* Task
Without any of the pictures, set down the data below exactly.

* Collected data

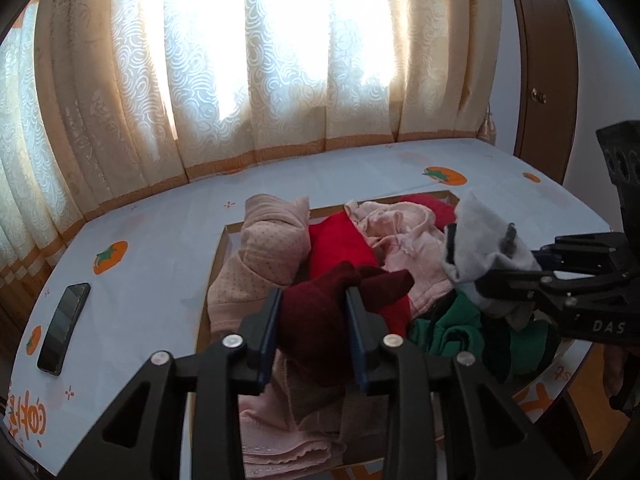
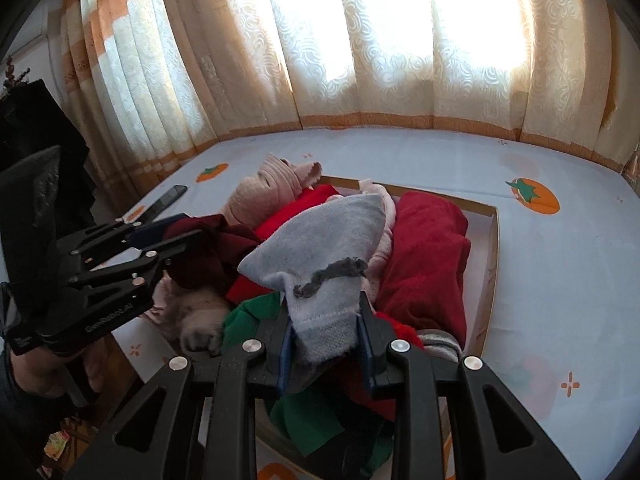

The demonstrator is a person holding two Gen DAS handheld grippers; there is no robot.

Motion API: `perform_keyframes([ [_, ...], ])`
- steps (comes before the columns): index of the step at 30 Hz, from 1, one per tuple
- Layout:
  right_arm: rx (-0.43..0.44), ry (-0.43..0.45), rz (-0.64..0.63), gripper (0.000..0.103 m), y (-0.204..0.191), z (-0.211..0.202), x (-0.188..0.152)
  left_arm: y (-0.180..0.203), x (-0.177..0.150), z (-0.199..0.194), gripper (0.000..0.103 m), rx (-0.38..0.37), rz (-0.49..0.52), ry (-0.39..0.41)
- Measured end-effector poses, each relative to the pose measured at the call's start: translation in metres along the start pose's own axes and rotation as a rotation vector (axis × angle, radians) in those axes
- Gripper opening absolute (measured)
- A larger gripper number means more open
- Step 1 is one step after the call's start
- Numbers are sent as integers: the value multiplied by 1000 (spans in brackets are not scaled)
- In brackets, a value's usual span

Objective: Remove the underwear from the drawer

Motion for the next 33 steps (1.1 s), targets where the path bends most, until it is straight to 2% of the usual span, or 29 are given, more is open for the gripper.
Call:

* Result
The demonstrator is a person holding two Gen DAS handheld grippers; there is no robot.

Motion API: `perform_keyframes([ [_, ...], ])`
- steps (comes before the columns): index of the step at 30 Hz, from 1, one per tuple
- Layout:
  right_arm: rx (-0.43..0.44), ry (-0.43..0.45), rz (-0.64..0.63), gripper (0.000..0.103 m), y (-0.204..0.191), z (-0.211..0.202), x (-0.188..0.152)
  left_arm: y (-0.180..0.203), x (-0.177..0.150), z (-0.199..0.194), gripper (0.000..0.103 m), rx (-0.38..0.37), rz (-0.49..0.52), ry (-0.39..0.41)
- Measured end-effector poses, each relative to the pose measured at the call's start: translation in metres along the start pose's own axes and rotation as a rotation vector (axis × angle, radians) in those axes
- Gripper opening absolute (measured)
- A larger gripper number means more open
- Step 1 is one step after the call's start
- Numbers are sent as integers: the value multiplied by 1000 (spans in brackets are not scaled)
- In brackets, a value's usual span

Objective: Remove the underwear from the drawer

Motion for the next 33 steps (1.1 s), targets where the path bends most, until it is straight to 2% of the usual span, or 29 are given, more is open for the gripper.
Call:

This exercise requires no additional output.